Las medidas que modifican términos en las prórrogas y multas del Programa RenovAr, así como las posibles disposiciones gubernamentales a futuro, siguen generando variedad de posturas dentro del sector renovable argentino.

Y en este caso, Energía Estratégica se contactó con Maximiliano Ivanissevich, director de Asuntos Corporativos y Capital Humano de 360Energy, para conocer cómo siguen los planes de la empresa sobre los proyectos que vieron adjudicados en las diferentes rondas de la licitación pública. 

“Si los nuevos plazos de habilitación comercial son lógicos y acordes a la realidad económica del país, la intención de 360Energy es ejecutar la mayor cantidad posibles de esos proyectos aún no construidos”, afirmó.

Es preciso recordar que la compañía fue adjudicada en cinco centrales fotovoltaicas durante la ronda 2 del Programa RenovAr, acumulando una capacidad total contratada de 126,85 MW entre los siguientes proyectos de dicha licitación:

  • Parque Solar Nonogasta II, de 20,04 MW en La Rioja.
  • Parque Solar Nonogasta IV, de 1 MW en La Rioja. 
  • Parque Solar Tinogasta II, con una potencia de 6,96 MW en Catamarca.
  • Parque Solar Tocota, de 72 MW de potencia contratada en la provincia de San Juan. 
  • Parque Solar Villa Dolores, de 26,85 MW en Córdoba.

De todos ellos y hasta el momento, 360Energy logró construir solamente el P.S. Tinogasta II, que se sumó a su portafolio ya en operación de las plantas solares de Cañada Honda (7 MW), Nonogasta (35 MW), Saujil (22,5 MW), Tinogasta I (15 MW) y Fiambala (11 MW).

Ante a dicha situación, y con la pregunta de cuál es la postura de la compañía frente a la Resolución 742/2021, Ivanissevich contestó que “aporta algo de ayuda, aunque quedó en evidencia que el esquema de penalidades decididas por la anterior administración para Programa RenovAr fue totalmente distorsivo, y no se respetaron principios elementales de un sistema lógico de penalidades que tuviese en cuenta los vaivenes de la economía argentina”.

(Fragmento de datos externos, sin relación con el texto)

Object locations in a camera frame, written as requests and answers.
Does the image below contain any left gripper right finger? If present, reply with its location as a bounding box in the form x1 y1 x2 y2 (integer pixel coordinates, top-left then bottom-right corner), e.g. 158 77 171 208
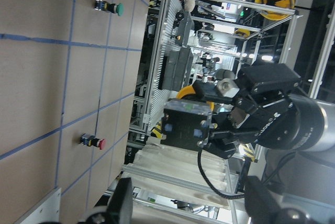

Y ante las posibles medidas de un borrador que ha circulado en el sector, el especialista remarcó que si bien han tenido conocimiento de alguna versión oficial, entiende que “debería prorrogarse las fechas de habilitación comercial de manera que permita a los proyectos que no pudieron avanzar en su construcción por variables exógenas a ellos, tengan un plazo de ejecución razonable”. 

“En ningún caso debería exigirse una fecha de habilitación comercial antes de los 12 meses desde la fecha de emisión de una nueva eventual resolución”, agregó. 

Y continuó: “Para aquellos proyectos que decidan una eventual rescisión, la penalidad debería ser de una magnitud que permita a los desarrolladores enfrentar su pago y así evitar una catarata de arbitrajes que no le aportará nada positivo al sector de las energías renovables”.

De todos modos sostuvo la importancia de nuevamente colocar al sector en el camino del crecimiento y que “para ello hay que reformular las condiciones que han contribuido negativamente a cierto estancamiento del sector”. 

“Además, recordemos que al país le conviene que haya pluralidad de actores para evitar la concentración en pocos players y para ello hay que incentivar que las PyMEs argentinas puedan concretar las inversiones y no poner más obstáculos a la concreción de los proyectos aún no ejecutados”, concluyó.